▸ **What to work on**: Apart from the images, repeat the data below exactly as written.

=======

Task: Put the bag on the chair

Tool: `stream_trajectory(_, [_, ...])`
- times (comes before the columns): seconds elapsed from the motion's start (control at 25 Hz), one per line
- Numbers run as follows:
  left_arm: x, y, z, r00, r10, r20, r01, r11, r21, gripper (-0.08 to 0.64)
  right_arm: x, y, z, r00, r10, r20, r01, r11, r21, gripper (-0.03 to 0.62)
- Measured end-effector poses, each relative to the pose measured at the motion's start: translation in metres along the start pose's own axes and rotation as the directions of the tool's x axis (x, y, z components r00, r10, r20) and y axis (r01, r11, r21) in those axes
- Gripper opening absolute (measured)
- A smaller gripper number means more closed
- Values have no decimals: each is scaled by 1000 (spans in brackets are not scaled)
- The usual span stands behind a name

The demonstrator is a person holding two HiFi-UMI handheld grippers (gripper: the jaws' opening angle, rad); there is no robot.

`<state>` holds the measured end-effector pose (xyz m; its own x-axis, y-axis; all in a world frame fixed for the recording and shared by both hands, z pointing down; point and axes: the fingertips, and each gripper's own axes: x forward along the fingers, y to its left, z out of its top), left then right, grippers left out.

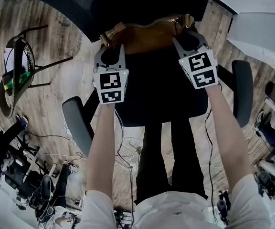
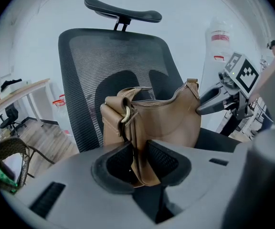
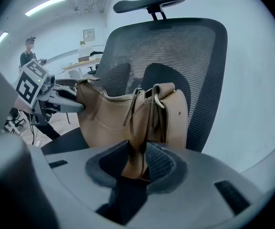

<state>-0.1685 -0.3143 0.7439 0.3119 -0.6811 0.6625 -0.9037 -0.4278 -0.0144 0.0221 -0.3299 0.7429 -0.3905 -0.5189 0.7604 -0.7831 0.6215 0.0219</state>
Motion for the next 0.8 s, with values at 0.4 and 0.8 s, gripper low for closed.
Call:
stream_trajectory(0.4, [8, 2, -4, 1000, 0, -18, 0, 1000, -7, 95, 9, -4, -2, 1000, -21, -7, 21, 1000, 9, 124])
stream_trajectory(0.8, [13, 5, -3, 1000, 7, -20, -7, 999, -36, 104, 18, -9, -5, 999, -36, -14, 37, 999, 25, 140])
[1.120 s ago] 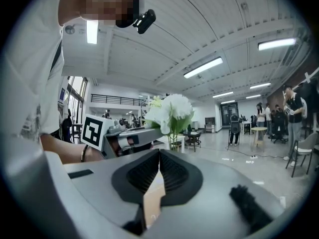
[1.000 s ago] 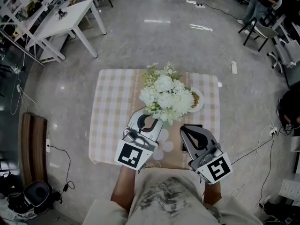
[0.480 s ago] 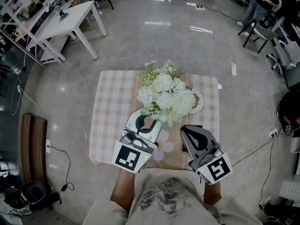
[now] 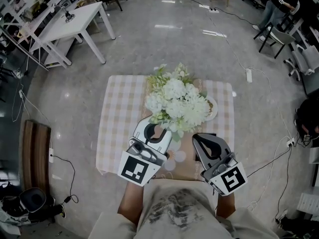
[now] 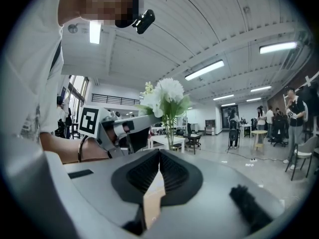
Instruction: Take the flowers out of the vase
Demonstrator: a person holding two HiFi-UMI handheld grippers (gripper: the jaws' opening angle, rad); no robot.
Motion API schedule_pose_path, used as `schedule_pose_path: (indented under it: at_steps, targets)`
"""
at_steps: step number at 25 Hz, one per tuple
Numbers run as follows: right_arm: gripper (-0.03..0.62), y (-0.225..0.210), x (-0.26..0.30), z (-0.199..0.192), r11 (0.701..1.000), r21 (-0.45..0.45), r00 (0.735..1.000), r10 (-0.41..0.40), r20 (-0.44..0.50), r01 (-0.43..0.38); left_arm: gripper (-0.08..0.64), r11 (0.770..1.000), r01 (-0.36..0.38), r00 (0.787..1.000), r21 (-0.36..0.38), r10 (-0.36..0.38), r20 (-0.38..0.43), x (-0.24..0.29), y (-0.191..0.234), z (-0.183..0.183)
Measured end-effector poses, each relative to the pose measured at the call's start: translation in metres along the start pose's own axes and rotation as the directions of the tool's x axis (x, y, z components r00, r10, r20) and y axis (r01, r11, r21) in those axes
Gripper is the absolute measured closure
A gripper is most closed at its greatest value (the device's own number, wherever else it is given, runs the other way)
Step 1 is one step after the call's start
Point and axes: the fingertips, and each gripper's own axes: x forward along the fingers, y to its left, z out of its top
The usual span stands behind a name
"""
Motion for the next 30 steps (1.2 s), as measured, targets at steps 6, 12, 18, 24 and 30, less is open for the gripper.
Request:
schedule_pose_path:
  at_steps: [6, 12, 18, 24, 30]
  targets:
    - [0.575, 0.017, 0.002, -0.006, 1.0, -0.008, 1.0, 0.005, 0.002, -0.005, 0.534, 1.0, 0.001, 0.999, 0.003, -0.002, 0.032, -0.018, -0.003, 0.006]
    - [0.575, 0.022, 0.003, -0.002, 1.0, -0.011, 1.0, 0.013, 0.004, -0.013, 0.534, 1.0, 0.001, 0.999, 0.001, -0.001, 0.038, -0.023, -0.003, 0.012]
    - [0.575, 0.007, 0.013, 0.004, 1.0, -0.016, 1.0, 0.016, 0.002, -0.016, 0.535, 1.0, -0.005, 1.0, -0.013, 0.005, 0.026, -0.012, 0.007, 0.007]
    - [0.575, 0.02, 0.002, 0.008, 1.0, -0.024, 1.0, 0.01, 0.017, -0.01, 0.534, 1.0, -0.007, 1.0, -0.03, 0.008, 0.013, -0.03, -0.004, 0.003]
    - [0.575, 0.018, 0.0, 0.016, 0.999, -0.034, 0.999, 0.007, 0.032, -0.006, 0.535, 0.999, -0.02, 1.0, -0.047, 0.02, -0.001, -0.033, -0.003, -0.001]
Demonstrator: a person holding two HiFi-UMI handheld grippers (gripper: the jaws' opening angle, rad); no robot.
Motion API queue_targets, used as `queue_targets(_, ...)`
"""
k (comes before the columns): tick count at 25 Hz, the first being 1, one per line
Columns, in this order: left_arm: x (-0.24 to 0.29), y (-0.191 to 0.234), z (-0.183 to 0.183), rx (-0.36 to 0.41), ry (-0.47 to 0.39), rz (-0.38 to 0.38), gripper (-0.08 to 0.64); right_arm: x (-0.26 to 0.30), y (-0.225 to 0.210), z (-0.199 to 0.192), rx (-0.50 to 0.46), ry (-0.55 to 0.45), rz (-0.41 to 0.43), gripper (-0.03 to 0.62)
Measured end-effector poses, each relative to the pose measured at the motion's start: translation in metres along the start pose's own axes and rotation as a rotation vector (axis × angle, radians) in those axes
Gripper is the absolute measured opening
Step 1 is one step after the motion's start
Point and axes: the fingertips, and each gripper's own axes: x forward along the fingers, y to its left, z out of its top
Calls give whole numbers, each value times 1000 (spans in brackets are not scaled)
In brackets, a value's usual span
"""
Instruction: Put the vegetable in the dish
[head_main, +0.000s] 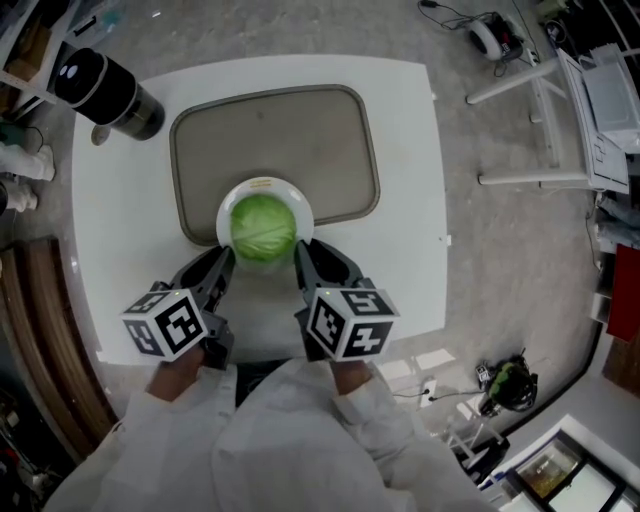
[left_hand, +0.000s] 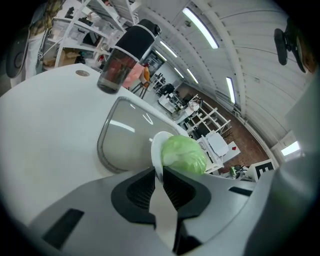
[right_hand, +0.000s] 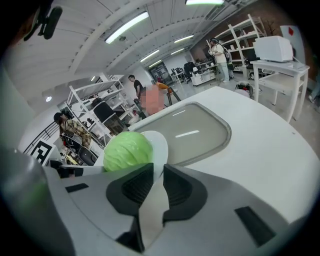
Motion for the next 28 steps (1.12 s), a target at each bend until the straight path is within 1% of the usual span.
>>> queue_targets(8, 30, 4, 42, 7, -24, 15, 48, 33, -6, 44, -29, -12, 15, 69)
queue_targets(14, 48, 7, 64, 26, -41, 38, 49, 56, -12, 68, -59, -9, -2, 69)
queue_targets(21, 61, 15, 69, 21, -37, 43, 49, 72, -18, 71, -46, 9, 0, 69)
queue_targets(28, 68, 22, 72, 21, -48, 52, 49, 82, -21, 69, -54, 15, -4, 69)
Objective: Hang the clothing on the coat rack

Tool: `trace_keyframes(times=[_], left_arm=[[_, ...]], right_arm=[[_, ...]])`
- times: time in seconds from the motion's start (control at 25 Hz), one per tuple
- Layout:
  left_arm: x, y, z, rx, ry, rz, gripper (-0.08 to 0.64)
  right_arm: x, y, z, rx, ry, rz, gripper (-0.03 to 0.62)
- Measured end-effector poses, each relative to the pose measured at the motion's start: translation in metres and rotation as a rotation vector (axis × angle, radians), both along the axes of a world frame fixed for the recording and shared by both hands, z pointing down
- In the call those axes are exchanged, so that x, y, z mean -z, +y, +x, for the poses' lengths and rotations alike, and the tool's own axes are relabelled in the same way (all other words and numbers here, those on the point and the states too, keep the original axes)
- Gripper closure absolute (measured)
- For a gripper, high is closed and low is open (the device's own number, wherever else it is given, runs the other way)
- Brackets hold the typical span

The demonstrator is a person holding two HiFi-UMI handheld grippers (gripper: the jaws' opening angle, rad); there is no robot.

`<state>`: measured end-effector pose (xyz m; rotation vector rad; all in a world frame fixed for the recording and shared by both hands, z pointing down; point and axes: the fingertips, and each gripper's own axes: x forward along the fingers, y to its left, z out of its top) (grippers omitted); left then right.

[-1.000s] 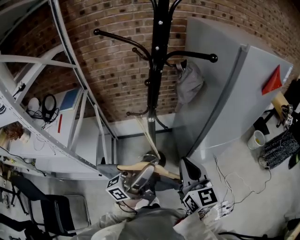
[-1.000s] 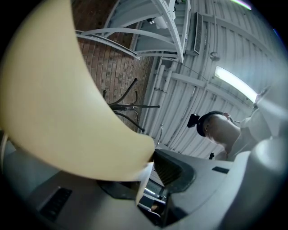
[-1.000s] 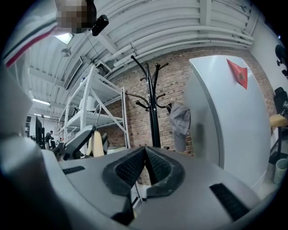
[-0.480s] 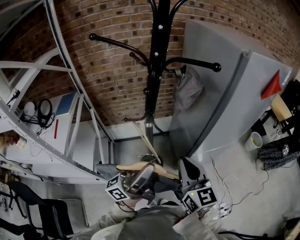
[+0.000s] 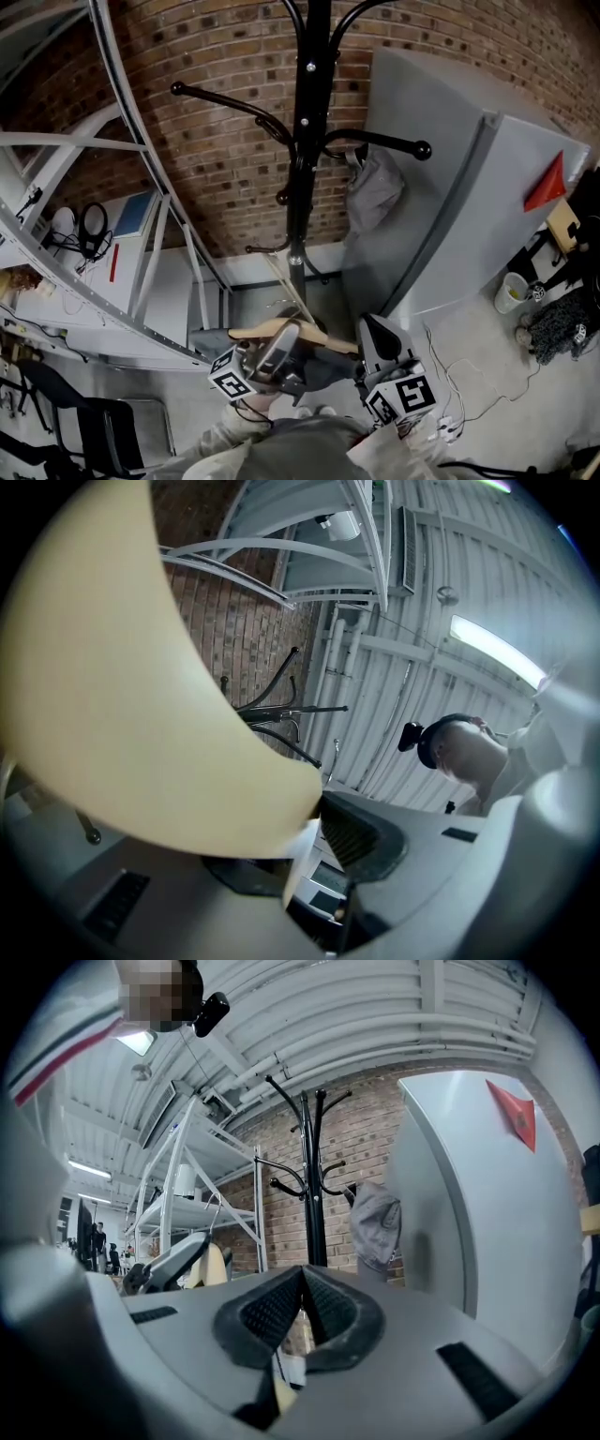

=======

▸ **Output for this exercise**:
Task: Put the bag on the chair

Tool: `stream_trajectory(_, [_, ...])`
- times (comes before the columns): seconds elapsed from the motion's start (control at 25 Hz), one per line
- Numbers run as follows:
  left_arm: x, y, z, r00, r10, r20, r01, r11, r21, gripper (-0.08 to 0.64)
  right_arm: x, y, z, r00, r10, r20, r01, r11, r21, gripper (-0.03 to 0.62)
- Measured end-effector poses, each relative to the pose measured at the motion's start: translation in metres along the start pose's own axes and rotation as the directions of the tool's x axis (x, y, z components r00, r10, r20) and y axis (r01, r11, r21) in those axes
- Gripper opening absolute (measured)
- A smaller gripper number means more closed
- Values have no decimals: each is scaled by 1000 (spans in brackets are not scaled)
- The usual span stands behind a name

The demonstrator is a person holding two HiFi-UMI handheld grippers (gripper: the jaws' opening angle, rad); there is no robot.

`<state>` holds the measured end-effector pose (xyz m; its own x-axis, y-axis; all in a world frame fixed for the recording and shared by both hands, z pointing down; point and axes: the fingertips, and each gripper's own axes: x forward along the fingers, y to its left, z out of its top), left then right, grippers left out.


<state>-0.1685 -0.3143 0.7439 0.3119 -0.6811 0.6625 -0.9037 -0.4278 -0.0144 0.0221 -0.3299 0.7429 -0.3905 -0.5189 0.7604 -0.7831 0.6215 0.0219</state>
Motion for the next 0.8 s, with values at 0.4 and 0.8 s, gripper low for closed.
Call:
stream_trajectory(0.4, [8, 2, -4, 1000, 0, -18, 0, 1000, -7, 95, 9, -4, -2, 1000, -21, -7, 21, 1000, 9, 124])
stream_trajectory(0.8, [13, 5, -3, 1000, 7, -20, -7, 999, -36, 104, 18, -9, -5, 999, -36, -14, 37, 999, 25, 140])
[1.120 s ago] 
[1.000 s ago] 
[0.480 s ago] 
[now] 
[now] 
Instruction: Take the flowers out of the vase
Demonstrator: a person holding two HiFi-UMI handheld grippers (gripper: the jaws' opening angle, rad); no robot.
Motion API schedule_pose_path, used as `schedule_pose_path: (indented under it: at_steps, targets)`
"""
at_steps: step number at 25 Hz, one per tuple
Numbers run as follows: right_arm: gripper (-0.03..0.62), y (-0.225..0.210), x (-0.26..0.30), z (-0.199..0.192), r11 (0.701..1.000), r21 (-0.45..0.45), r00 (0.735..1.000), r10 (-0.41..0.40), r20 (-0.44..0.50), r01 (-0.43..0.38); left_arm: gripper (-0.08..0.64), r11 (0.770..1.000), r01 (-0.36..0.38), r00 (0.787..1.000), r21 (-0.36..0.38), r10 (-0.36..0.38), r20 (-0.38..0.43), x (-0.24..0.29), y (-0.191..0.234), z (-0.183..0.183)
Measured end-effector poses, each relative to the pose measured at the call's start: translation in metres along the start pose's own axes and rotation as the directions of the tool's x axis (x, y, z components r00, r10, r20) and y axis (r01, r11, r21) in those axes
Gripper is the absolute measured closure
A gripper is most closed at its greatest value (the device's own number, wherever else it is given, runs the other way)
Step 1 is one step after the call's start
Point and axes: the fingertips, and each gripper's own axes: x forward along the fingers, y to its left, z out of its top
The usual span stands behind a name
"""
Motion for the next 30 steps (1.2 s), as measured, targets at steps 6, 12, 18, 24 and 30, less is open for the gripper.
Request:
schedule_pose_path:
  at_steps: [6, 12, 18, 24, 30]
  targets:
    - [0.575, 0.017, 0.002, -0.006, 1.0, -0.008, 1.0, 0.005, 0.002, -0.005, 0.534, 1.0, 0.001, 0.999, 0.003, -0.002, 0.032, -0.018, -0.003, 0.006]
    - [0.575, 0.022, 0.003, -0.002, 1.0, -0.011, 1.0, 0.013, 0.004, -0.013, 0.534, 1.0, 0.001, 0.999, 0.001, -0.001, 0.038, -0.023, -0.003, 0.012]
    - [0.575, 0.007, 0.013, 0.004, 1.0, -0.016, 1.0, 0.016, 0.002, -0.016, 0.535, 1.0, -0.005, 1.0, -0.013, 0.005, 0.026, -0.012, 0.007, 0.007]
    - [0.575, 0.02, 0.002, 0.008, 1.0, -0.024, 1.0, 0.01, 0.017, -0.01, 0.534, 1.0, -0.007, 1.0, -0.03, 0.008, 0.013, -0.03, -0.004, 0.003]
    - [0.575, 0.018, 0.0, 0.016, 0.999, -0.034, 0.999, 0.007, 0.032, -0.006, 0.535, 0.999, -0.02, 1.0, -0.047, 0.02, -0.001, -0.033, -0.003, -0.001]
Demonstrator: a person holding two HiFi-UMI handheld grippers (gripper: the jaws' opening angle, rad); no robot.
Motion API queue_targets, used as `queue_targets(_, ...)`
"""
k (comes before the columns): tick count at 25 Hz, the first being 1, one per line
Columns, in this order: left_arm: x (-0.24 to 0.29), y (-0.191 to 0.234), z (-0.183 to 0.183), rx (-0.36 to 0.41), ry (-0.47 to 0.39), rz (-0.38 to 0.38), gripper (-0.08 to 0.64); right_arm: x (-0.26 to 0.30), y (-0.225 to 0.210), z (-0.199 to 0.192), rx (-0.50 to 0.46), ry (-0.55 to 0.45), rz (-0.41 to 0.43), gripper (-0.03 to 0.62)
Measured end-effector poses, each relative to the pose measured at the motion's start: translation in metres along the start pose's own axes and rotation as a rotation vector (axis × angle, radians) in those axes
Gripper is the absolute measured opening
Step 1 is one step after the motion's start
Point and axes: the fingertips, and each gripper's own axes: x forward along the fingers, y to its left, z out of its top
Calls give whole numbers, each value times 1000 (spans in brackets are not scaled)
In brackets, a value's usual span
"""
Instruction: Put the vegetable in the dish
[head_main, +0.000s] 
[left_hand, +0.000s] 
[right_hand, +0.000s] 
Motion for the next 28 steps (1.12 s), a target at each bend until the straight path is within 1% of the usual span.
>>> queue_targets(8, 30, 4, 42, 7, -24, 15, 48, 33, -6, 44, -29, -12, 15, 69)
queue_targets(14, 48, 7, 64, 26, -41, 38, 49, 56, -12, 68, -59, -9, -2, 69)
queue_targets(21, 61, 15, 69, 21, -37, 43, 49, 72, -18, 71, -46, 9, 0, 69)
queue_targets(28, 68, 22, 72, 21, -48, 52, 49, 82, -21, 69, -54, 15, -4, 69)
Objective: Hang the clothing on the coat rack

Tool: `trace_keyframes(times=[_], left_arm=[[_, ...]], right_arm=[[_, ...]])`
- times: time in seconds from the motion's start (control at 25 Hz), one per tuple
- Layout:
  left_arm: x, y, z, rx, ry, rz, gripper (-0.08 to 0.64)
  right_arm: x, y, z, rx, ry, rz, gripper (-0.03 to 0.62)
- Measured end-effector poses, each relative to the pose measured at the motion's start: translation in metres and rotation as a rotation vector (axis × angle, radians), both along the axes of a world frame fixed for the recording and shared by both hands, z pointing down
- In the call those axes are exchanged, so that x, y, z mean -z, +y, +x, for the poses' lengths and rotations alike, and the tool's own axes are relabelled in the same way (all other words and numbers here, those on the point and the states too, keep the original axes)
- Gripper closure absolute (measured)
- For a gripper, high is closed and low is open (the device's own number, wherever else it is given, runs the other way)
- Brackets hold the typical span

The demonstrator is a person holding two HiFi-UMI handheld grippers (gripper: the jaws' opening angle, rad); there is no robot.

`<state>`: measured end-effector pose (xyz m; rotation vector rad; all in a world frame fixed for the recording and shared by both hands, z pointing down; point and axes: the fingertips, and each gripper's own axes: x forward along the fingers, y to its left, z out of its top) (grippers omitted); left then right.

[-1.000s] 
[-1.000s] 
[-1.000s] 
[-0.480s] 
[+0.000s] 

The exercise is done; no more work remains.